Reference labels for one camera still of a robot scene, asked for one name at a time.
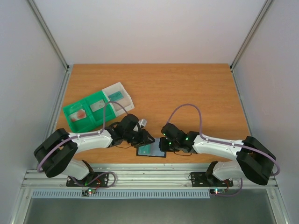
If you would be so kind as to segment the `black card holder wallet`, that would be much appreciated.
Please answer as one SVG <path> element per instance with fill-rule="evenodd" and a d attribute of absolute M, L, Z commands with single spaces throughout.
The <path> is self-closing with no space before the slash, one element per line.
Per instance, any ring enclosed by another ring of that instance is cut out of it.
<path fill-rule="evenodd" d="M 152 143 L 152 144 L 150 144 L 151 145 L 151 154 L 150 155 L 138 155 L 137 152 L 136 152 L 136 156 L 147 156 L 147 157 L 166 158 L 166 152 L 160 151 L 159 142 L 160 142 L 160 138 L 156 138 L 155 142 Z"/>

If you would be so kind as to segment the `teal VIP card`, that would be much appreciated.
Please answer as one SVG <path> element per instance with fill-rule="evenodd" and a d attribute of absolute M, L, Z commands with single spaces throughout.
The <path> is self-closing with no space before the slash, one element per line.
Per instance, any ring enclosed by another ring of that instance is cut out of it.
<path fill-rule="evenodd" d="M 139 147 L 137 150 L 138 155 L 150 155 L 151 154 L 151 145 L 145 145 Z"/>

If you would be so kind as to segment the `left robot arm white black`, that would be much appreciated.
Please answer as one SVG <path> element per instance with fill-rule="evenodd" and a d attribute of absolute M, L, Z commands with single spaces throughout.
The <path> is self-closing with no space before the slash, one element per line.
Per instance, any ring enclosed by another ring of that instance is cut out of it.
<path fill-rule="evenodd" d="M 38 161 L 37 171 L 48 178 L 64 174 L 77 179 L 82 185 L 93 183 L 94 174 L 85 161 L 74 159 L 74 155 L 97 148 L 110 148 L 127 142 L 131 147 L 150 145 L 155 139 L 144 128 L 146 121 L 127 114 L 120 122 L 103 126 L 98 131 L 69 133 L 57 129 L 34 151 Z"/>

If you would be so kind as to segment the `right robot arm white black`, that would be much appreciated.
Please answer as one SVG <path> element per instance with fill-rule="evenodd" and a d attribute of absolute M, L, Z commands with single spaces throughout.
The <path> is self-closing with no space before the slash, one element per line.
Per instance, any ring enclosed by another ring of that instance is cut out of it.
<path fill-rule="evenodd" d="M 171 123 L 167 123 L 161 133 L 161 151 L 211 154 L 230 160 L 211 165 L 206 173 L 207 182 L 211 185 L 229 178 L 246 177 L 255 184 L 265 186 L 276 161 L 274 154 L 252 136 L 244 140 L 218 139 L 199 132 L 184 133 Z"/>

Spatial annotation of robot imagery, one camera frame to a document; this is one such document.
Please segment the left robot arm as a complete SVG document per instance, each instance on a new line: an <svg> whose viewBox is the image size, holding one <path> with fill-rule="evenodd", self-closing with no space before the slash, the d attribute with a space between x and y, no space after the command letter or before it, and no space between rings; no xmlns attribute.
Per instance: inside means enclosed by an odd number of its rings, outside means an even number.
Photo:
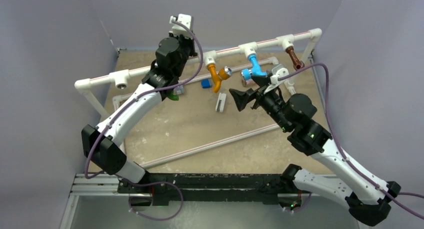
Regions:
<svg viewBox="0 0 424 229"><path fill-rule="evenodd" d="M147 171L128 159L120 146L150 110L167 98L178 99L174 88L182 85L179 79L187 61L197 56L196 41L192 36L172 33L162 39L150 70L131 97L98 125L88 124L82 129L82 147L87 166L94 163L102 172L128 180L130 188L138 194L148 190Z"/></svg>

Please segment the blue faucet chrome knob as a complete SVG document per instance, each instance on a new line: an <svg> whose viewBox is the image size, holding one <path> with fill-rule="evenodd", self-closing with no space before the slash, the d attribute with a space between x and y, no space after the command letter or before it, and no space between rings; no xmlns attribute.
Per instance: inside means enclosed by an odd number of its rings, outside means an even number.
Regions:
<svg viewBox="0 0 424 229"><path fill-rule="evenodd" d="M241 70L241 78L244 81L248 81L252 78L252 76L266 76L267 73L262 71L261 65L258 63L257 55L250 54L247 59L251 63L251 68L245 68Z"/></svg>

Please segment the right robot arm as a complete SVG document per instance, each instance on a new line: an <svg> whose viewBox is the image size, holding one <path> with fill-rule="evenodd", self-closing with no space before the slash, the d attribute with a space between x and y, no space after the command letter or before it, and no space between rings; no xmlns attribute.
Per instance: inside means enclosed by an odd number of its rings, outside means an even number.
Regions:
<svg viewBox="0 0 424 229"><path fill-rule="evenodd" d="M231 88L229 92L238 111L254 102L251 108L261 107L283 132L289 133L287 140L297 151L335 174L328 178L290 164L280 180L284 191L292 193L299 189L325 197L370 227L388 217L392 208L390 202L397 197L401 186L375 176L343 149L338 149L331 133L313 120L317 108L307 95L296 93L284 100L276 90L265 92L264 87L246 91Z"/></svg>

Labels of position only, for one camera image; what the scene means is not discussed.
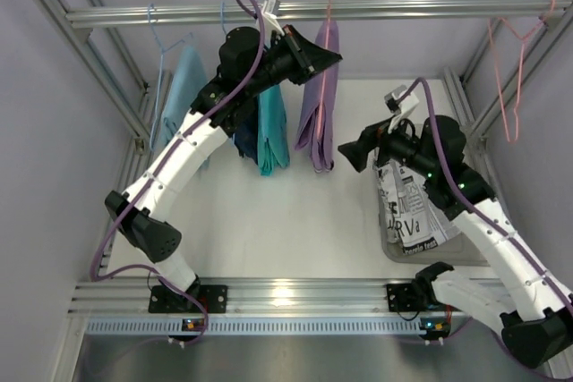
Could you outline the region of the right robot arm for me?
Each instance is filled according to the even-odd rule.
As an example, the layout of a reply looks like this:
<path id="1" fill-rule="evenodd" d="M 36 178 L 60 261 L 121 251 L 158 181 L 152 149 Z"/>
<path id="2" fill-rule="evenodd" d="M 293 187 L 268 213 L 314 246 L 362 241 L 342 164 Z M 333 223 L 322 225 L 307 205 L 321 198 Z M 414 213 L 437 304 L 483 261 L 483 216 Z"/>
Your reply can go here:
<path id="1" fill-rule="evenodd" d="M 420 134 L 409 120 L 365 127 L 359 138 L 338 146 L 357 172 L 371 152 L 384 165 L 397 161 L 421 175 L 429 201 L 485 257 L 508 299 L 436 262 L 412 285 L 423 307 L 450 305 L 498 335 L 523 366 L 536 369 L 572 345 L 572 291 L 559 281 L 513 227 L 492 187 L 464 161 L 466 137 L 456 120 L 437 115 Z"/>

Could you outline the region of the purple trousers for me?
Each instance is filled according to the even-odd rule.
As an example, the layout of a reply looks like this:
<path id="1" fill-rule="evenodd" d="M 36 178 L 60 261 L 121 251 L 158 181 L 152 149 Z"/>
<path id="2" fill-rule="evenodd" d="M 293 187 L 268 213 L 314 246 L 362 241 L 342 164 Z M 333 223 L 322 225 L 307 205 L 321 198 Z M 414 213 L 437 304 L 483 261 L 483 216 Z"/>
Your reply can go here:
<path id="1" fill-rule="evenodd" d="M 333 169 L 333 113 L 340 60 L 304 84 L 295 150 L 305 150 L 316 173 Z"/>

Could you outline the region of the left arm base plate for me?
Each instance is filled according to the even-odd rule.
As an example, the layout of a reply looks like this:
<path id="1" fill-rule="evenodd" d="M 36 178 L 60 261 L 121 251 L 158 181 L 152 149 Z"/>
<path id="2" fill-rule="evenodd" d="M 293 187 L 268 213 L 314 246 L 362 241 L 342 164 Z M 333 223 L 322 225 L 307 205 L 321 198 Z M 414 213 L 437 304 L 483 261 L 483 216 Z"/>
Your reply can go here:
<path id="1" fill-rule="evenodd" d="M 193 293 L 193 297 L 208 313 L 223 314 L 227 311 L 226 285 L 201 285 Z M 200 313 L 201 311 L 191 301 L 159 284 L 150 290 L 148 312 L 151 314 L 168 314 Z"/>

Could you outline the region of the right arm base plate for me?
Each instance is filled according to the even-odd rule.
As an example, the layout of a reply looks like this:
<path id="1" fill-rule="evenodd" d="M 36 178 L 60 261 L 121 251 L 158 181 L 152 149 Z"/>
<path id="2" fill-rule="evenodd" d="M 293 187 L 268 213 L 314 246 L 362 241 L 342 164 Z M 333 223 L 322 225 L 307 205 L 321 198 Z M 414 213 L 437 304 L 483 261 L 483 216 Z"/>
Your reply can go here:
<path id="1" fill-rule="evenodd" d="M 434 306 L 429 291 L 415 282 L 387 284 L 386 293 L 389 310 L 396 313 L 424 311 Z"/>

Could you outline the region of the pink wire hanger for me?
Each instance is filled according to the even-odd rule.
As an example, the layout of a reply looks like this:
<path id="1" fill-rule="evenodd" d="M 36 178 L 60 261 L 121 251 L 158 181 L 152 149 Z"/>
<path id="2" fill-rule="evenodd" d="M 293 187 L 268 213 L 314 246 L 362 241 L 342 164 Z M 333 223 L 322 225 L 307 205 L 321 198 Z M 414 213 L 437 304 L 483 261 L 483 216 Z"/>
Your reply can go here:
<path id="1" fill-rule="evenodd" d="M 487 21 L 487 37 L 488 37 L 488 44 L 489 48 L 492 52 L 492 60 L 493 60 L 493 70 L 494 70 L 494 77 L 495 83 L 497 88 L 497 95 L 500 105 L 500 115 L 503 124 L 503 130 L 505 133 L 506 142 L 509 144 L 514 144 L 518 141 L 519 138 L 519 105 L 521 100 L 521 93 L 522 93 L 522 84 L 524 81 L 523 74 L 524 74 L 524 63 L 525 63 L 525 55 L 526 55 L 526 48 L 529 45 L 530 41 L 532 40 L 533 36 L 535 36 L 542 27 L 547 24 L 547 21 L 552 17 L 555 9 L 556 9 L 556 0 L 550 0 L 550 6 L 546 12 L 544 12 L 538 19 L 537 23 L 526 33 L 520 34 L 516 31 L 513 25 L 510 23 L 509 19 L 506 17 L 497 17 L 496 20 L 498 23 L 509 30 L 509 32 L 513 35 L 513 37 L 519 41 L 519 56 L 517 62 L 517 83 L 516 83 L 516 102 L 514 107 L 512 108 L 512 114 L 514 117 L 514 131 L 511 132 L 509 128 L 509 120 L 507 115 L 506 105 L 507 102 L 505 101 L 505 92 L 501 85 L 500 79 L 500 62 L 499 62 L 499 55 L 498 50 L 496 47 L 496 43 L 494 42 L 493 36 L 493 28 L 492 28 L 492 20 L 489 19 Z"/>

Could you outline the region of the newspaper print trousers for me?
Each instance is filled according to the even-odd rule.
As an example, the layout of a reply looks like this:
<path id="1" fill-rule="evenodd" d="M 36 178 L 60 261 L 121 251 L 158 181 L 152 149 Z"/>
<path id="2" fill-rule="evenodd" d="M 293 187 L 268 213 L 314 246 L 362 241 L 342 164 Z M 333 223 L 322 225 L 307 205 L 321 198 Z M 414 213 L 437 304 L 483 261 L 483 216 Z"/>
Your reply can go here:
<path id="1" fill-rule="evenodd" d="M 458 237 L 460 230 L 430 202 L 424 178 L 391 160 L 375 166 L 381 203 L 382 231 L 404 256 L 415 255 Z"/>

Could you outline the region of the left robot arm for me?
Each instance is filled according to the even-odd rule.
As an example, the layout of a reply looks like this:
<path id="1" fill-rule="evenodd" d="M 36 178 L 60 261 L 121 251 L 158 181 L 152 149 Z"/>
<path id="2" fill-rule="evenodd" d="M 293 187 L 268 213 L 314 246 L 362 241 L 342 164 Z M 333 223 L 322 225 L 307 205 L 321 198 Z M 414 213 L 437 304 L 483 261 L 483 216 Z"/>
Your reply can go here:
<path id="1" fill-rule="evenodd" d="M 197 296 L 201 281 L 184 258 L 181 233 L 167 221 L 180 192 L 257 111 L 261 93 L 282 81 L 305 84 L 342 56 L 286 25 L 270 38 L 254 27 L 235 28 L 218 58 L 215 77 L 199 91 L 150 168 L 125 191 L 112 191 L 105 199 L 114 230 L 146 257 L 163 285 L 186 300 Z"/>

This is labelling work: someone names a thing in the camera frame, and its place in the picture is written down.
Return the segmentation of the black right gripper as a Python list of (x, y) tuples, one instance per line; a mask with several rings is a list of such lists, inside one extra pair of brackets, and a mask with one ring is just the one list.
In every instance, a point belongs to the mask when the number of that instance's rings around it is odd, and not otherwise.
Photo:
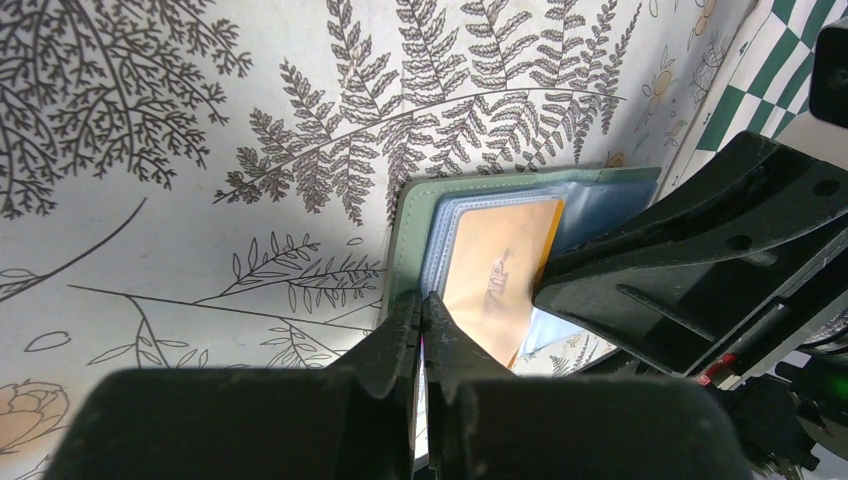
[(847, 452), (847, 173), (746, 129), (621, 227), (551, 259), (537, 308), (720, 390), (761, 475)]

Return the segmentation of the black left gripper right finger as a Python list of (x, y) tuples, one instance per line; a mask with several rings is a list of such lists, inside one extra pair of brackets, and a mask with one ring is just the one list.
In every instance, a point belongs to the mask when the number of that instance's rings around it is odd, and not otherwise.
[(695, 383), (519, 377), (422, 305), (429, 462), (440, 479), (748, 479), (735, 430)]

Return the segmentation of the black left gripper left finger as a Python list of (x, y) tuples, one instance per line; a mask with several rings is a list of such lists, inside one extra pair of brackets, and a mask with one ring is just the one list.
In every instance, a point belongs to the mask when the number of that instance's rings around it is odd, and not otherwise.
[(409, 479), (422, 299), (323, 369), (133, 369), (89, 394), (49, 479)]

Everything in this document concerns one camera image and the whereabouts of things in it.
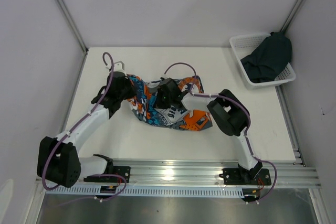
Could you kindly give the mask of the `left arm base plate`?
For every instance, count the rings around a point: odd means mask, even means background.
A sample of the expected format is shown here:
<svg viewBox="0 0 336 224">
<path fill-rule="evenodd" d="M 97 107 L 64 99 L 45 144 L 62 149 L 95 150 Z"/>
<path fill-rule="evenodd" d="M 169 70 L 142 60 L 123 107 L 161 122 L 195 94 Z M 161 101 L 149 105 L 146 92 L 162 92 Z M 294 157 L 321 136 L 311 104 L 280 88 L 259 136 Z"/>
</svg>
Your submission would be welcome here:
<svg viewBox="0 0 336 224">
<path fill-rule="evenodd" d="M 83 181 L 92 183 L 128 183 L 130 175 L 130 166 L 114 166 L 110 171 L 105 171 L 103 174 L 97 176 L 91 175 L 85 177 Z"/>
</svg>

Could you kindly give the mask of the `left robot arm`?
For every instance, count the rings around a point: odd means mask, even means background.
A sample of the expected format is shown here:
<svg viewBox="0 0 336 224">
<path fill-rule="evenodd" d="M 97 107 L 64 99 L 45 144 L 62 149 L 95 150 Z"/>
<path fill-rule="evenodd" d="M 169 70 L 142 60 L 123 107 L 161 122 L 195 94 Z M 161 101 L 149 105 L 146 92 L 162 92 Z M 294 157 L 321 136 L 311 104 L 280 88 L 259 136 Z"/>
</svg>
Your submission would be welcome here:
<svg viewBox="0 0 336 224">
<path fill-rule="evenodd" d="M 136 96 L 136 88 L 129 74 L 121 71 L 107 78 L 96 97 L 91 101 L 88 112 L 70 129 L 55 137 L 44 137 L 39 146 L 37 175 L 46 190 L 72 187 L 79 178 L 87 182 L 125 183 L 126 178 L 114 174 L 113 159 L 102 154 L 79 158 L 78 153 L 90 136 L 120 109 L 124 100 Z"/>
</svg>

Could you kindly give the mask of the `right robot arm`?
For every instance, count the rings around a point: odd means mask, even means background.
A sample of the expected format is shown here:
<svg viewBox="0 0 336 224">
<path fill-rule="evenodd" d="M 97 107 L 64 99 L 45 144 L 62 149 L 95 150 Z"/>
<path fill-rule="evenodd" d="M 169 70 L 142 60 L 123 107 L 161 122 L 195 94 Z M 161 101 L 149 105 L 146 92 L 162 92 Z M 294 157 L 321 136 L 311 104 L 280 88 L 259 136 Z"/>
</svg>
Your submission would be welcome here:
<svg viewBox="0 0 336 224">
<path fill-rule="evenodd" d="M 238 172 L 242 183 L 251 184 L 258 179 L 263 165 L 253 152 L 247 132 L 251 125 L 248 110 L 227 89 L 219 94 L 181 91 L 171 78 L 158 85 L 155 107 L 166 109 L 170 105 L 187 111 L 199 110 L 211 114 L 218 128 L 233 140 L 238 157 Z"/>
</svg>

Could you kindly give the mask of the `colourful patterned shorts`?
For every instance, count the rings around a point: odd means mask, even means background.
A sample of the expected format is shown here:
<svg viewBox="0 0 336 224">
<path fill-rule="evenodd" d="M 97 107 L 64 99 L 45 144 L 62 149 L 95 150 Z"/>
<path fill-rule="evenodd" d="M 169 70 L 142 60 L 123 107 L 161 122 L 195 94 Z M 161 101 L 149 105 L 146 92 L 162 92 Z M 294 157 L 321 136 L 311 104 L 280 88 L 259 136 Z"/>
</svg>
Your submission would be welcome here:
<svg viewBox="0 0 336 224">
<path fill-rule="evenodd" d="M 162 94 L 160 85 L 164 80 L 146 82 L 136 75 L 128 75 L 136 89 L 136 96 L 128 103 L 136 118 L 151 126 L 174 130 L 202 131 L 213 126 L 210 113 L 201 110 L 187 110 L 181 104 L 172 103 L 157 107 L 167 95 Z"/>
</svg>

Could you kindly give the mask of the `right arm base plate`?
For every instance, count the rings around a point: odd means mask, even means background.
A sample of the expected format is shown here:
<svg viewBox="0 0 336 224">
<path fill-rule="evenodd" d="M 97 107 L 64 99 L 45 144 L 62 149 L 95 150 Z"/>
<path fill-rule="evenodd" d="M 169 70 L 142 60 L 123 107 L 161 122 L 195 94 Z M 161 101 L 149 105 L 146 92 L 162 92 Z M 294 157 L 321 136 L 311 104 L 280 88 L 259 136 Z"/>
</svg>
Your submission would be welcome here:
<svg viewBox="0 0 336 224">
<path fill-rule="evenodd" d="M 271 186 L 272 184 L 270 172 L 265 168 L 262 168 L 257 175 L 252 175 L 239 168 L 224 168 L 219 177 L 224 180 L 225 185 Z"/>
</svg>

********************

### Work required
Whenever the word "outline" appears in a line of the listing, report that line.

### Expected answer
Could you outline the region of the right robot arm for me?
Could you outline the region of the purple trousers for me?
Could you outline the region of the left arm base plate for me?
Could you outline the region of the right arm base plate for me?
Could you outline the region of the pink wire hanger for me?
Could you outline the region of the newspaper print trousers for me?
Could you outline the region of the left robot arm for me?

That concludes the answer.